Activity: Please reproduce all of the listing below exactly and drop its images.

Available data:
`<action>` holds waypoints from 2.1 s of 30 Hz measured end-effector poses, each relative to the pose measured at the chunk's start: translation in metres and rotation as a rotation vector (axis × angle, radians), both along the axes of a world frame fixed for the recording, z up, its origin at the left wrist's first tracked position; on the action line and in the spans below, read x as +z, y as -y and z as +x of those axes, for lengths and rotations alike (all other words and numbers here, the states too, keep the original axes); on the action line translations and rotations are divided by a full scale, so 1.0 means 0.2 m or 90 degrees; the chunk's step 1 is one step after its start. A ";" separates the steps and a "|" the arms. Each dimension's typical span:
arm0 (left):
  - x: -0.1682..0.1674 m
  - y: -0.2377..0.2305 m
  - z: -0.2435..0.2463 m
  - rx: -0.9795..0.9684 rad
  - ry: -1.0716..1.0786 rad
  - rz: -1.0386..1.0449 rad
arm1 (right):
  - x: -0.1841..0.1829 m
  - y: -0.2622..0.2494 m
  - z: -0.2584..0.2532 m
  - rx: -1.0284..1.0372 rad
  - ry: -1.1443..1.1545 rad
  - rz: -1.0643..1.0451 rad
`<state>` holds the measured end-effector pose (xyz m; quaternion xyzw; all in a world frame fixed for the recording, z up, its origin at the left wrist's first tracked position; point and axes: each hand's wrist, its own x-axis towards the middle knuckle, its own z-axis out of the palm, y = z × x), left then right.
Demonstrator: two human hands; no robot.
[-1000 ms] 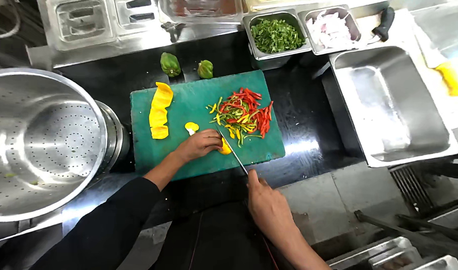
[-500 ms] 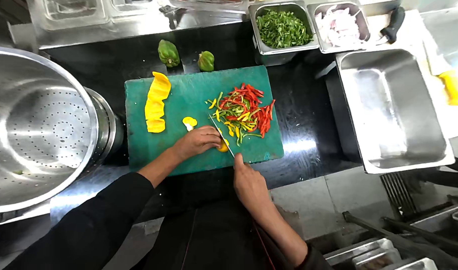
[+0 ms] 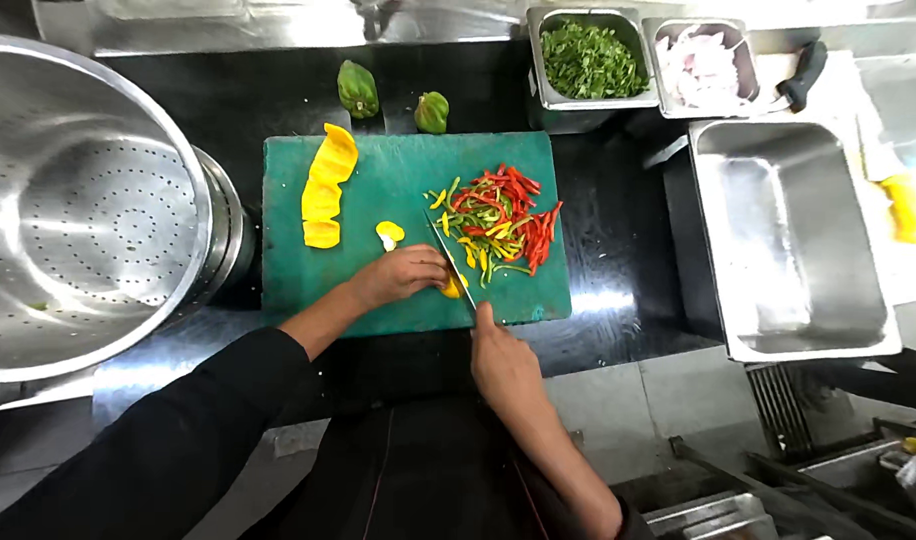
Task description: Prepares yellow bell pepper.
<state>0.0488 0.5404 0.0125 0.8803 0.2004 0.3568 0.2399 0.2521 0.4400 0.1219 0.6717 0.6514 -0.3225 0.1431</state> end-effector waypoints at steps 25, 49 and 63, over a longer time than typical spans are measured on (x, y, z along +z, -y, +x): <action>0.01 0.07 -0.05 0.021 -0.051 0.044 | 0.04 0.03 -0.04 0.011 -0.003 -0.005; -0.01 0.14 -0.09 0.054 -0.089 0.059 | -0.02 -0.07 -0.03 0.000 -0.030 0.052; 0.19 0.17 0.08 0.238 -0.177 0.050 | 0.00 -0.01 0.13 0.044 -0.055 0.445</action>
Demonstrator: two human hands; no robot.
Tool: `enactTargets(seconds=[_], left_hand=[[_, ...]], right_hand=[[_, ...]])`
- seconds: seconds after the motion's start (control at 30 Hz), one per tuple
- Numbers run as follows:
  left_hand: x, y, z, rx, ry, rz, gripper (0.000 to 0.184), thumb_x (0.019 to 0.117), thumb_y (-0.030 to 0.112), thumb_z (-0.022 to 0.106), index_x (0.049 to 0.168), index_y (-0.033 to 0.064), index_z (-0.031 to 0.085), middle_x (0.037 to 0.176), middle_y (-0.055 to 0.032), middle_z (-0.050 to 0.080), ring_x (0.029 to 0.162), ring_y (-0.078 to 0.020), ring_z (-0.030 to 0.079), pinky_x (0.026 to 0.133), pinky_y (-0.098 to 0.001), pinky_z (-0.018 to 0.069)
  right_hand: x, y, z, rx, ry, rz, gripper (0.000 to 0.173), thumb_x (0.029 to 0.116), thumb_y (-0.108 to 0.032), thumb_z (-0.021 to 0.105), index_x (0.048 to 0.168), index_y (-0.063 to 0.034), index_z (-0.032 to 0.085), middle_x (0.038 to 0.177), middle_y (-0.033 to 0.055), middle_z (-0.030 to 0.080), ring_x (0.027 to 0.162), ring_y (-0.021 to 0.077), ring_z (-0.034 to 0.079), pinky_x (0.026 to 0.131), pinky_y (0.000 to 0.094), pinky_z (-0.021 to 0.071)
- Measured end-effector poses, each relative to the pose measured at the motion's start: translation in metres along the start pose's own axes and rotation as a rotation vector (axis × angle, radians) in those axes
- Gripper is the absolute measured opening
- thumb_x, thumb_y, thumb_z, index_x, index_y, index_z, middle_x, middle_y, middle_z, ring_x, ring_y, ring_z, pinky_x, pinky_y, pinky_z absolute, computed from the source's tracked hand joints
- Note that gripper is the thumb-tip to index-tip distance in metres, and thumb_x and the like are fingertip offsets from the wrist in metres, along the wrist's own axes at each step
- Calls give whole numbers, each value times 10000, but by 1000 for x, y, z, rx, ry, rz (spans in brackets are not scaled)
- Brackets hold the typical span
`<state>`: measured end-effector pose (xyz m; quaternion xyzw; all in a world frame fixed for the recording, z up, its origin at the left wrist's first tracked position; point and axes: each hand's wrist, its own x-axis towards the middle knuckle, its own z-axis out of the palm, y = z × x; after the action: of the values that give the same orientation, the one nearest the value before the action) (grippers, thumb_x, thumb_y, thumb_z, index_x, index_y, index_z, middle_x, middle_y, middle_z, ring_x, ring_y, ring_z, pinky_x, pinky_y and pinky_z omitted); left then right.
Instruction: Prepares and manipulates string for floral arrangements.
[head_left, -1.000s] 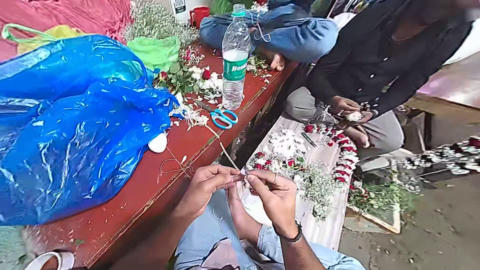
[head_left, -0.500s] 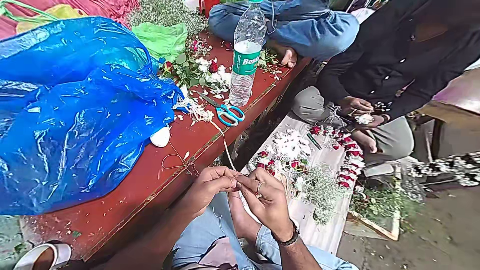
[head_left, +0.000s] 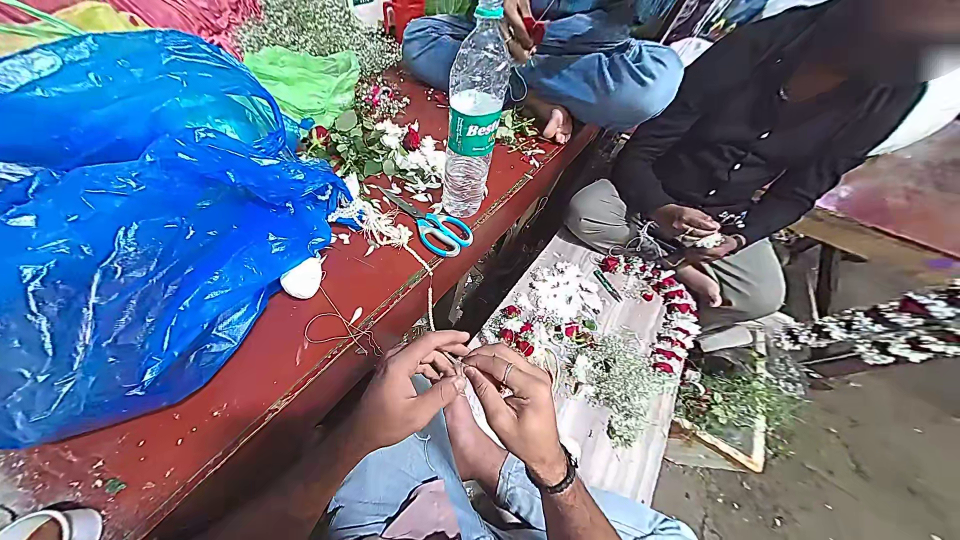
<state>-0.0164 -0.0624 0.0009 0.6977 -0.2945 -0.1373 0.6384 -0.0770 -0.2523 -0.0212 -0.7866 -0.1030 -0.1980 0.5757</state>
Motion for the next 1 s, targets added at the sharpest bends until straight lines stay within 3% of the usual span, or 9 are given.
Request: enactTargets(seconds=[0.13, 0.27, 0.5, 0.6, 0.77, 0.9, 1.0], left_hand=[[2, -3, 0, 85, 9, 159, 261, 992, 101, 643, 1223, 0, 712, 1139, -98, 717, 953, -130, 699, 834, -298, 618], [6, -4, -8, 210, -71, 315, 221, 1004, 51, 616, 1183, 12, 739, 1141, -123, 732, 1066, -161, 705, 947, -317, 601], [3, -18, -7, 468, 6, 520, 182, 999, 61, 585, 1047, 70, 759, 1032, -78, 769, 989, -129, 734, 890, -288, 610], [3, -28, -3, 590, 47, 481, 217, 1044, 201, 512, 975, 91, 685, 932, -44, 720, 899, -85, 699, 785, -232, 587], [-3, -30, 4, 743, 23, 358, 373, 1063, 292, 302, 896, 97, 572, 770, -44, 570, 688, -127, 584, 583, -276, 495], [-11, -35, 8, 703, 60, 279, 373, 1046, 296, 364, 835, 94, 596, 634, -18, 543, 543, -92, 535, 496, -268, 447], [-18, -39, 7, 442, 82, 135, 389, 1054, 330, 465, 783, 103, 627, 591, 49, 520, 522, 22, 482, 491, -161, 412]], right_hand=[[-1, -5, 3, 90, 2, 70, 126, 978, -68, 658, 988, 7, 760, 904, 64, 735, 776, 73, 689, 701, 231, 602], [-1, -9, -1, 340, -21, 237, 103, 958, -10, 653, 994, 36, 739, 860, 65, 746, 728, 109, 704, 684, 277, 617], [0, -4, -8, 431, -145, 344, 113, 966, -13, 649, 992, 46, 742, 825, 60, 739, 718, 86, 689, 693, 272, 599], [-2, -4, -4, 404, -159, 379, 134, 980, -43, 644, 989, 44, 745, 787, 65, 720, 669, 82, 657, 646, 263, 575], [-9, -2, 2, 299, -170, 324, 157, 985, -99, 648, 941, 15, 746, 779, 60, 691, 643, 77, 605, 609, 260, 522], [-14, 2, 7, 168, -177, 264, 182, 999, -131, 626, 935, -7, 742, 838, 69, 704, 722, 99, 639, 682, 290, 542], [-16, 2, 10, 89, -168, 212, 181, 999, -133, 621, 936, -18, 747, 877, 74, 719, 798, 126, 668, 755, 331, 558]])
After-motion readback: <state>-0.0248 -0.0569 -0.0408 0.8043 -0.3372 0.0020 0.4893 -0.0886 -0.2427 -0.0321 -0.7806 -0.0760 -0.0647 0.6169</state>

Answer to this task:
`<action>` holds waypoints from 2.1 s of 30 Hz measured end-effector poses, each relative to the pose measured at the chunk's start: translation in metres and rotation as a rotation vector (axis × angle, radians), both along the axes of a world frame fixed for the recording, z up, its origin at the left wrist's first tracked position; on the action line and in the spans below, read x as +z, y as -y and z as +x of those axes, for lengths and rotations alike (all other words and numbers here, the states too, keep the original axes); on the action line translations and rotations are divided by a full scale, so 1.0 means 0.2 m or 90 degrees; the chunk's step 1 is one step after its start. A ";" separates the steps and a "|" the arms. Each dimension's typical span:
arm0 (left):
  - x: -0.1682..0.1674 m
  - y: -0.2377..0.2305 m
  - z: -0.2435..0.2463 m
  - rx: -0.9795..0.9684 rad
  - ry: -1.0716..1.0786 rad
  - rz: -1.0386..1.0449 rad
arm1 (right):
  - x: -0.1841..0.1829 m
  - y: -0.2622..0.2494 m
  - z: -0.2584..0.2532 m
  - rx: -1.0284..1.0372 rad
  - ry: -1.1443..1.1545 rad
  - rz: -1.0643..1.0451 rad
`<state>` holds the measured end-effector pose (xyz m; quaternion xyzw; all in a world frame fixed for the recording, z up, its origin at the left wrist's first tracked position; point and axes: each hand's wrist, its own x-axis towards the middle knuckle, its own z-axis out of the palm, y = z × x), left then right.
Demonstrator: two human hands; no robot.
[-1000 ms] 
[-500 ms] 
[+0 ms] 
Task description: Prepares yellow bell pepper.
<state>0.0488 0.5404 0.0125 0.8803 0.2004 0.3568 0.2399 0.2521 0.4400 0.1219 0.6717 0.6514 -0.3225 0.1431</state> end-effector waypoints at steps 25, 49 and 63, over a longer time than typical spans are measured on (x, y, z along +z, -y, +x): <action>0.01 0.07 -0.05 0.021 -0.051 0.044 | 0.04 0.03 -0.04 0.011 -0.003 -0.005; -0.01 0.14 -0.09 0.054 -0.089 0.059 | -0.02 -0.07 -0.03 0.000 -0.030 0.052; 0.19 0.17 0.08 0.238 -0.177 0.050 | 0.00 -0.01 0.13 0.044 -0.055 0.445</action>
Demonstrator: two human hands; no robot.
Tool: `enactTargets(seconds=[_], left_hand=[[_, ...]], right_hand=[[_, ...]])`
- seconds: seconds after the motion's start (control at 30 Hz), one per tuple
- Numbers run as follows:
  left_hand: x, y, z, rx, ry, rz, gripper (0.000 to 0.184), thumb_x (0.019 to 0.117), thumb_y (-0.030 to 0.112), thumb_z (-0.022 to 0.106), index_x (0.049 to 0.168), index_y (-0.033 to 0.064), index_z (-0.031 to 0.085), middle_x (0.037 to 0.176), middle_y (-0.055 to 0.032), middle_z (-0.050 to 0.080), ring_x (0.029 to 0.162), ring_y (-0.078 to 0.020), ring_z (-0.030 to 0.079), pinky_x (0.026 to 0.133), pinky_y (-0.098 to 0.001), pinky_z (-0.018 to 0.069)
  right_hand: x, y, z, rx, ry, rz, gripper (0.000 to 0.173), thumb_x (0.029 to 0.116), thumb_y (-0.108 to 0.032), thumb_z (-0.021 to 0.105), index_x (0.048 to 0.168), index_y (-0.063 to 0.034), index_z (-0.032 to 0.085), middle_x (0.038 to 0.177), middle_y (-0.033 to 0.055), middle_z (-0.030 to 0.080), ring_x (0.027 to 0.162), ring_y (-0.021 to 0.077), ring_z (-0.034 to 0.079), pinky_x (0.026 to 0.131), pinky_y (0.000 to 0.094), pinky_z (-0.021 to 0.071)
- Measured end-effector poses, each relative to the pose measured at the motion's start: translation in metres along the start pose's own axes and rotation as a rotation vector (axis × angle, radians) in those axes
- Gripper is the absolute measured opening
- thumb_x, thumb_y, thumb_z, index_x, index_y, index_z, middle_x, middle_y, middle_z, ring_x, ring_y, ring_z, pinky_x, pinky_y, pinky_z absolute, computed from the source's tracked hand joints
- Note that gripper is the thumb-tip to index-tip distance in metres, and thumb_x and the like are fingertip offsets from the wrist in metres, along the wrist's own axes at each step
- Calls give whole numbers, each value times 10000, but by 1000 for x, y, z, rx, ry, rz (spans in brackets are not scaled)
- Brackets hold the typical span
`<state>`: measured end-effector pose (xyz m; quaternion xyzw; all in a world frame fixed for the recording, z up, its origin at the left wrist's first tracked position; point and axes: each hand's wrist, its own x-axis towards the middle knuckle, its own z-axis out of the palm, y = z × x; after the action: of the values that give the same orientation, the one nearest the value before the action) (grippers, thumb_x, thumb_y, thumb_z, index_x, index_y, index_z, middle_x, middle_y, middle_z, ring_x, ring_y, ring_z, pinky_x, pinky_y and pinky_z omitted); left then right.
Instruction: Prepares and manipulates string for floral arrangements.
[head_left, -1.000s] 
[head_left, -0.500s] 
[head_left, +0.000s] 
<state>-0.0164 -0.0624 0.0009 0.6977 -0.2945 -0.1373 0.6384 -0.0770 -0.2523 -0.0212 -0.7866 -0.1030 -0.1980 0.5757</state>
Motion for the next 1 s, targets added at the sharpest bends until straight lines stay within 3% of the usual span, or 9 are given.
Request: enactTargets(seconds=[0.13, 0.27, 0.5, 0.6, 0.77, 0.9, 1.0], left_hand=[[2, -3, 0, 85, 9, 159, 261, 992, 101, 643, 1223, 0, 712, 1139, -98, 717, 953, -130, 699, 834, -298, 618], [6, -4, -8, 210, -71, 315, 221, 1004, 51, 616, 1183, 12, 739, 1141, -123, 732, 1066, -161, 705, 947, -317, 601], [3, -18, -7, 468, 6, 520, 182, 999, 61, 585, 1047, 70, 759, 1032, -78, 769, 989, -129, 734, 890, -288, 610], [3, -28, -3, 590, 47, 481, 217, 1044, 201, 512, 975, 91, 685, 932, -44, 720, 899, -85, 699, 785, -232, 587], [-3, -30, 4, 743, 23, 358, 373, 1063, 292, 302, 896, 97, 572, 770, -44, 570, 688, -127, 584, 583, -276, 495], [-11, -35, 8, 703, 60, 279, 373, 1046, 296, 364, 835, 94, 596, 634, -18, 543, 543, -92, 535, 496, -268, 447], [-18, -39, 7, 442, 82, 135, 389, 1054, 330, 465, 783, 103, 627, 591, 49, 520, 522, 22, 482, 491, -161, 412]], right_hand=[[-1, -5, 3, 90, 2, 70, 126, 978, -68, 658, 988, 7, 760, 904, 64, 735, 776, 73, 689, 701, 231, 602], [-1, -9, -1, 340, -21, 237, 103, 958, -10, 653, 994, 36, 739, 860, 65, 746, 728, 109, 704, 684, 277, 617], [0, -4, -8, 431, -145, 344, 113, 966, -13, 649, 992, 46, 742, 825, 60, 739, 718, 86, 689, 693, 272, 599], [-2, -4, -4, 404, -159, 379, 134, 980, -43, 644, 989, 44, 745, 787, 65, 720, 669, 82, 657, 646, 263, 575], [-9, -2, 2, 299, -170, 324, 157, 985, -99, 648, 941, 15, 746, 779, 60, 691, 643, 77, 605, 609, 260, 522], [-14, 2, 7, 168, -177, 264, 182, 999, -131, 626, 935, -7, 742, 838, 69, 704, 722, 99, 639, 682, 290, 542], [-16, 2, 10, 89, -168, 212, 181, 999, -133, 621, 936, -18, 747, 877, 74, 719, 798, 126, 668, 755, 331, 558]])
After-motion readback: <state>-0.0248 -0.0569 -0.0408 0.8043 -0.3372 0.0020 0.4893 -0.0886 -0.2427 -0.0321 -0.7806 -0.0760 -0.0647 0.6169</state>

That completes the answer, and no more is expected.